Housing Plus Group has been transforming its technology infrastructure to improve accessibility to services while increasing application performance and availability. The changes were necessary to overcome technology limitations that historically meant HPG’s IT service couldn’t effectively support the wider business in the delivery of its objectives and services.
We initiated managed service agreements from October 2019 with Incline-IT (infrastructure) and Littlefish (support services) to deliver day-to-day services and transformational change. Since then, our access to the right skills at the right time has increased significantly and has resulted in a rapid pace of change that now means IT can be an enabler of change while having high levels of accessibility to services. The ongoing changes were planned from October 2019 to June 2020 and have continued to be delivered despite the lockdown and the need for everyone involved to work from home.
How has this been possible? By having an IT setup that was designed for remote working combined with support that could effectively manage remote workers.
The right foundations
Our approach to change was to make sure the foundations were right and then build from there. The foundations included:
- A 24/7 service desk to provide support to people as and when they needed it. This has been invaluable, allowing us to cater for double our normal volume of support calls at the start of the lockdown.
- Standard device builds for laptops and mobiles using Autopilot/Intune so that devices can be issued quickly with default configurations.
- SDWAN networks based on Meraki- and Amazon Web Services hosting that allow sites and remote workers to connect in the same way, which has given flexibility to working practices and a single method of network management.
- Public cloud hosting, with servers and applications running from Amazon Web Services.
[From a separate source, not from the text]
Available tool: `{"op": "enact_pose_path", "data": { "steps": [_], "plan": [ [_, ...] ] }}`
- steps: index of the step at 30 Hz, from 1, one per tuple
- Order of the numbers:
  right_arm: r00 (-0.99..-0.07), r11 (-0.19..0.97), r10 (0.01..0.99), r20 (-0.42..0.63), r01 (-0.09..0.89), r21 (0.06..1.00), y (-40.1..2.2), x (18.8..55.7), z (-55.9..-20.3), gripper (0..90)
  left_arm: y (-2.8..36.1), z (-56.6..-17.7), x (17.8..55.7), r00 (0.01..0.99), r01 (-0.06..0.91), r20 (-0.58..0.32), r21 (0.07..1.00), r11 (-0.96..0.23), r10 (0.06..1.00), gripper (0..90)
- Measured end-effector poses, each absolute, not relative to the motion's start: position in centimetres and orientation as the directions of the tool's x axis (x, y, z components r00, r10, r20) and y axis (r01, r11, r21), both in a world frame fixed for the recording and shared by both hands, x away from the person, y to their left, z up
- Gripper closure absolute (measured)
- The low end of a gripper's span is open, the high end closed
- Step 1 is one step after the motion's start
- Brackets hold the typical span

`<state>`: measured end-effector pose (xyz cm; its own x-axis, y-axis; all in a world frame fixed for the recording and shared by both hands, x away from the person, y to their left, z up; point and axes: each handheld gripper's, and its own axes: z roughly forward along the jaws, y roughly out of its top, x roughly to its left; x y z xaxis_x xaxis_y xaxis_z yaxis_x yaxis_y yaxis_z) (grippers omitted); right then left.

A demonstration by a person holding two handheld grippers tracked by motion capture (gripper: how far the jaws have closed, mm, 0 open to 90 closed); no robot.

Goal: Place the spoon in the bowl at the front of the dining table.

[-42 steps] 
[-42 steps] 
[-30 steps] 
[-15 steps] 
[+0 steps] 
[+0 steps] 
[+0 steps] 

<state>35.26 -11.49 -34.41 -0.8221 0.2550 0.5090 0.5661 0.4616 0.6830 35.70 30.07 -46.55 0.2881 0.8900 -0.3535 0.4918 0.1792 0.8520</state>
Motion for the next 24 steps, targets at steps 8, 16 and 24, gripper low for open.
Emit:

Having enabled the design of the infrastructure before the lockdown, we have continued to move servers and applications to AWS in a phased way, with no service disruption to the business.
- Public cloud ‘desktop as a service’ by moving to Amazon Workspaces from a legacy Citrix setup; this has made highly-available desktop services accessible to remote workers who need to use our housing management system and other business applications.
- Increased use of Microsoft Office365, combined with a ramp-up in our use of Teams for collaboration and communication.
Rapid change
The rate of change has been speedy; for example, we have moved from on-premise servers and Citrix remote desktops to AWS cloud hosting and Workspaces remote desktops within six months of starting the project. This has been done despite our dispersed working patterns and the enforced difficulties that come with working remotely from each other and from the people who actually consume the IT services. When we started, we wondered if we really could achieve a cloud-first approach in the timescales defined, but we’ve done it with the minimal of fuss; what this has shown is that no matter what application you are running, with proper planning and testing, it can be run from the public cloud.
We are now reaping the benefits of our major changes in IT services and are concentrating on the value-adding elements of IT while also now being in a position to start to reduce our ongoing IT costs. The key points that we have learned are that enabling change during a time of major disruption requires high levels of engagement and a conviction in seeing the changes through to live operations.
A standard toolkit for change
Overall, what has been done is now enabling us to start work on the integration of our post-merger business units, using a standard template for design and delivery. Our advice is that when implementing change, consider what is good and what is bad and then build a standard toolkit that enables repeatable actions to be carried out quickly and with confidence.
Andrew Dale is the director of IT at Housing Plus Group.